It is notable that SRI classed Inner Directeds only as people “concerned with inner growth” (Context Institute 1983/1996), not necessarily as achievers of it. Those whom SRI labeled as “integrateds” – the subset of the sample combining both Outer-Directed and Inner-Directed values – were the only group portrayed as actually achieving self-actualization:

At the pinnacle of the VALS typology is a small group we call the Integrateds (2% of population). These rare people have put it all together. They meld the power of Outer-Direction with the sensitivity of Inner-Direction. They are fully mature in a psychological sense…. They tend to be self-assured, self-actualizing [italics mine], self-expressive, keenly aware of issues and sentiments, and often possessed of a world perspective. These highly unusual people are the Lincolns and Jeffersons and Einsteins and Schweitzers and Huxleys and Hammarskjolds of society. (Context Institute 1983, p. 12)

This summary of “integrateds” shows Maslow’s influence at SRI, as Maslow himself had identified Lincoln, Jefferson, Einstein, Schweitzer, and Huxley as exemplars of self-actualization as part of his own non-systematic empirical study of self-actualizers (Maslow 1954/1970, p. 152). Yet SRI’s “Inner Directeds” may be closer to what Maslow often described as self-actualization-inclined individuals, as Maslow emphasized the receptive, not productive, capacities of such individuals. Also, in other writings he treated being “integrated” as a special case of self-actualizing creativity rather than its norm (e.g. Maslow 1962, p. 135).

Political Implications and Consequences of Perceived Self-Actualization Needs

As his focus was primarily on individual growth toward psychological health, Maslow did not make clear to what extent self-actualization was necessary for transforming society to make it more effective at broadly meeting more basic needs. Nor did he indicate what leadership role in any society-changing project was appropriate for non-actualized individuals, the vast majority of humanity by Maslow’s estimation. Curtis (2002) suggests that in the wake of the 1970 Kent State shootings and other political frustrations, many previously on the politically active left opted to work on individual transformation first, with the hope that successfully achieving something like self-actualization individual-by-individual would bring revolutionary social transformation later. Maslow’s theory does not directly imply this ordering of priorities, however.

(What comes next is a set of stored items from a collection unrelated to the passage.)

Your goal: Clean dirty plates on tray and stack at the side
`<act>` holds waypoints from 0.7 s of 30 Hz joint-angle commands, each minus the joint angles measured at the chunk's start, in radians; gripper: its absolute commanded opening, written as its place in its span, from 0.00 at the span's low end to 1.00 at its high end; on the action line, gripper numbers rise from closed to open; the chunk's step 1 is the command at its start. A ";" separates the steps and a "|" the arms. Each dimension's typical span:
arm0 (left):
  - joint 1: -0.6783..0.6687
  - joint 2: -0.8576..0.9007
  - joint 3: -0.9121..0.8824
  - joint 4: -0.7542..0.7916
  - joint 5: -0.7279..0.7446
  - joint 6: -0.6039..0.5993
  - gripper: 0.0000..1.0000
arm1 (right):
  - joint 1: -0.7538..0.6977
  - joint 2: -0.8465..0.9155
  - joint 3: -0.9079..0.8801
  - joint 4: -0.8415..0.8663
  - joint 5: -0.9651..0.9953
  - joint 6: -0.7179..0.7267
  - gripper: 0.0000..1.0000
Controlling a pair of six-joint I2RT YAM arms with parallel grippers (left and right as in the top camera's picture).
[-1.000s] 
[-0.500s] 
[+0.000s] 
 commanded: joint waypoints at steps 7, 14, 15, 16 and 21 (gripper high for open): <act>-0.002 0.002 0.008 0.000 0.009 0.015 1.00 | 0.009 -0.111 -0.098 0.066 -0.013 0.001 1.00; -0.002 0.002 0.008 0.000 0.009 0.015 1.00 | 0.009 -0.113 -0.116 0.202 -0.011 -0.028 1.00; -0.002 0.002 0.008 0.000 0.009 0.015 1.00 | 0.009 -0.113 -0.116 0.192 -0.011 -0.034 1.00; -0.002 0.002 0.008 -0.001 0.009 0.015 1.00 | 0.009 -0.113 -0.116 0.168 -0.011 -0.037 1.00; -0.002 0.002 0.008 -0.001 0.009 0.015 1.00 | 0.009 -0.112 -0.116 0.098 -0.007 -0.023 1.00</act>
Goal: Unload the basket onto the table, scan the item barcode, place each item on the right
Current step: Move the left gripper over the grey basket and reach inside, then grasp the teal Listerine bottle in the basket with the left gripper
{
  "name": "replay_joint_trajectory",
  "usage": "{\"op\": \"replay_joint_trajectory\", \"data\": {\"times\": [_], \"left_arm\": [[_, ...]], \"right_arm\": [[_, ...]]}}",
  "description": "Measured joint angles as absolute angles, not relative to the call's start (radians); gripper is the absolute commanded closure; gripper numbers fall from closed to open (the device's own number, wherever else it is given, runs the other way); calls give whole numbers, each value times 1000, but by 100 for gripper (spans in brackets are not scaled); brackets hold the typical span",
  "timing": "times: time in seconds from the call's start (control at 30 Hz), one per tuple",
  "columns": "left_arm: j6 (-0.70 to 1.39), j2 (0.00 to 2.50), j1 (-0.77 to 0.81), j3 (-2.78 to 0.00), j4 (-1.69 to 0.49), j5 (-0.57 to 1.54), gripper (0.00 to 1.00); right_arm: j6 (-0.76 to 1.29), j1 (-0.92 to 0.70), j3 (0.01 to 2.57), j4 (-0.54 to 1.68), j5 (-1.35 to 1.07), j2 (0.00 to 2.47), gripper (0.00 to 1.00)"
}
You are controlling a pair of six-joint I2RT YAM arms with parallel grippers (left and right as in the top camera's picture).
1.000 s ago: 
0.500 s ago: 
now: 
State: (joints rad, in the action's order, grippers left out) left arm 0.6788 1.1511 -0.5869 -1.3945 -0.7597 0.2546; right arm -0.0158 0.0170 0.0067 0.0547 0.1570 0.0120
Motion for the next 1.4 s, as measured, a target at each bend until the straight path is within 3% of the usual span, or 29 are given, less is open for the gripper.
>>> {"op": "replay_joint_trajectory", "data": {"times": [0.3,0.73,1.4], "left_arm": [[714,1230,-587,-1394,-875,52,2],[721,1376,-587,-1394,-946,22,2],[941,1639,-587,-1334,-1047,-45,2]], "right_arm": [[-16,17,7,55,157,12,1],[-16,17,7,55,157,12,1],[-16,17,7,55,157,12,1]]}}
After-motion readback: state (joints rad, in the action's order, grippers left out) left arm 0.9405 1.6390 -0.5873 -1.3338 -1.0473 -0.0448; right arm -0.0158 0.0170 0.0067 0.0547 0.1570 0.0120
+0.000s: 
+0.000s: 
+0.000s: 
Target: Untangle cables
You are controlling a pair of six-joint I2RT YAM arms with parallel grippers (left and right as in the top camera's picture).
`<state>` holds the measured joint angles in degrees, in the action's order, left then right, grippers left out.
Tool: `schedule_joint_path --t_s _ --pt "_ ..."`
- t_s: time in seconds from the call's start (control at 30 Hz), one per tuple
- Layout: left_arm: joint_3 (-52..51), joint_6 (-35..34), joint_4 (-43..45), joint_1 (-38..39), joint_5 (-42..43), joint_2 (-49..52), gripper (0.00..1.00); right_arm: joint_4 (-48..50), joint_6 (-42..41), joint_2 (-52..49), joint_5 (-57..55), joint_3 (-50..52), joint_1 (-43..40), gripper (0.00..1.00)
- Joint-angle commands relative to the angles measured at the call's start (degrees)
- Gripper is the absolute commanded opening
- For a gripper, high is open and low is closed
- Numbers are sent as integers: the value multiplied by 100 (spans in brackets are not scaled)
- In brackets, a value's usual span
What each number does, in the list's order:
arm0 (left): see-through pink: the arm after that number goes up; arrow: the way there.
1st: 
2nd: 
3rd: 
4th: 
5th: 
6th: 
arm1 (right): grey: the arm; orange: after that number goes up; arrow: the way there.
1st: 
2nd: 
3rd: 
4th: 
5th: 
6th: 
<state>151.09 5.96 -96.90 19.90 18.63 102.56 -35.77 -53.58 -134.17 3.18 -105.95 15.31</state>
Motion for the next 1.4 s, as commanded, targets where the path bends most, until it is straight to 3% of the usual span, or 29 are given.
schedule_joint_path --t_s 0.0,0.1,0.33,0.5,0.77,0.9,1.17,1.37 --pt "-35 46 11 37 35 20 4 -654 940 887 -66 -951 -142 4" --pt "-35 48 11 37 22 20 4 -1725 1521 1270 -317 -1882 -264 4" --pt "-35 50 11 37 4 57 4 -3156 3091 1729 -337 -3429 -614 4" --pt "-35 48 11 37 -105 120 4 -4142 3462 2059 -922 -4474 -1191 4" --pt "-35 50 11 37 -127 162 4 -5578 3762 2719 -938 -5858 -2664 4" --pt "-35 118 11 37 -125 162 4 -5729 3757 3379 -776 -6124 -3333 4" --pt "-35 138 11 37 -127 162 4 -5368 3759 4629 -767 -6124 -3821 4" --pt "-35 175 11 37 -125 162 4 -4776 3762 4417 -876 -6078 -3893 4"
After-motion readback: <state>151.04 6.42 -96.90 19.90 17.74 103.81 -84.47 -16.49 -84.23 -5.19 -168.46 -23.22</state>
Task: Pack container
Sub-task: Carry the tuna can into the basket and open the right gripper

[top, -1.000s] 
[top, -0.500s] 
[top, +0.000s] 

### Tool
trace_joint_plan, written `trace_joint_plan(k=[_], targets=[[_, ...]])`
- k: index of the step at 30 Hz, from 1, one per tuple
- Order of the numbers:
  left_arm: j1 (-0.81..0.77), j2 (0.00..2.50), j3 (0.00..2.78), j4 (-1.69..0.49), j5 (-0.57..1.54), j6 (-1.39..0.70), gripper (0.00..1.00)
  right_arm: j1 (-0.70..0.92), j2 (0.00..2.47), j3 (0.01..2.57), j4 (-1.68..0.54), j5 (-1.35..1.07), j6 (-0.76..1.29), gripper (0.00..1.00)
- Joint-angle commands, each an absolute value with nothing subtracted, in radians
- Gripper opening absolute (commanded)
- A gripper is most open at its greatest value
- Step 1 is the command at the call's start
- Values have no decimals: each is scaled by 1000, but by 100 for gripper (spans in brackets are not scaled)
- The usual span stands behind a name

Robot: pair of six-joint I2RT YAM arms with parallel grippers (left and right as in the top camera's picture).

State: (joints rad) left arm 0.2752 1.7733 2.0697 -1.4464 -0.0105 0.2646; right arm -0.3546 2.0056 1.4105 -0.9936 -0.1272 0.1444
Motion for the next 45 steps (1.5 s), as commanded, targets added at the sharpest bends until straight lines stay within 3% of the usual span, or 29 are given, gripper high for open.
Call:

What Maslow did imply was that some “regression” or childlike receptivity to one’s primary processes could be a good thing for psychological health (Maslow 1962, p. 184, p. 193). Ironically, perhaps, regression also appears to play a role–a counter-therapeutic one–in both consumer culture and in forms of coercion whose goal is to advance or defend the ideology underlying consumer culture. According to social critic Naomi Klein (2007), the mass induction of regression, voluntarily or non-voluntarily, has been psychologically essential to expanding the reach of a privatizing, deregulating, welfare state-eroding, public sector-shrinking political-economic vision associated with the Chicago School of economics. Political leaders like Ronald Reagan and Margaret Thatcher, whom the self-actualization-seeking Inner Directeds supported (Curtis 2002), were largely aligned with the Chicago School vision.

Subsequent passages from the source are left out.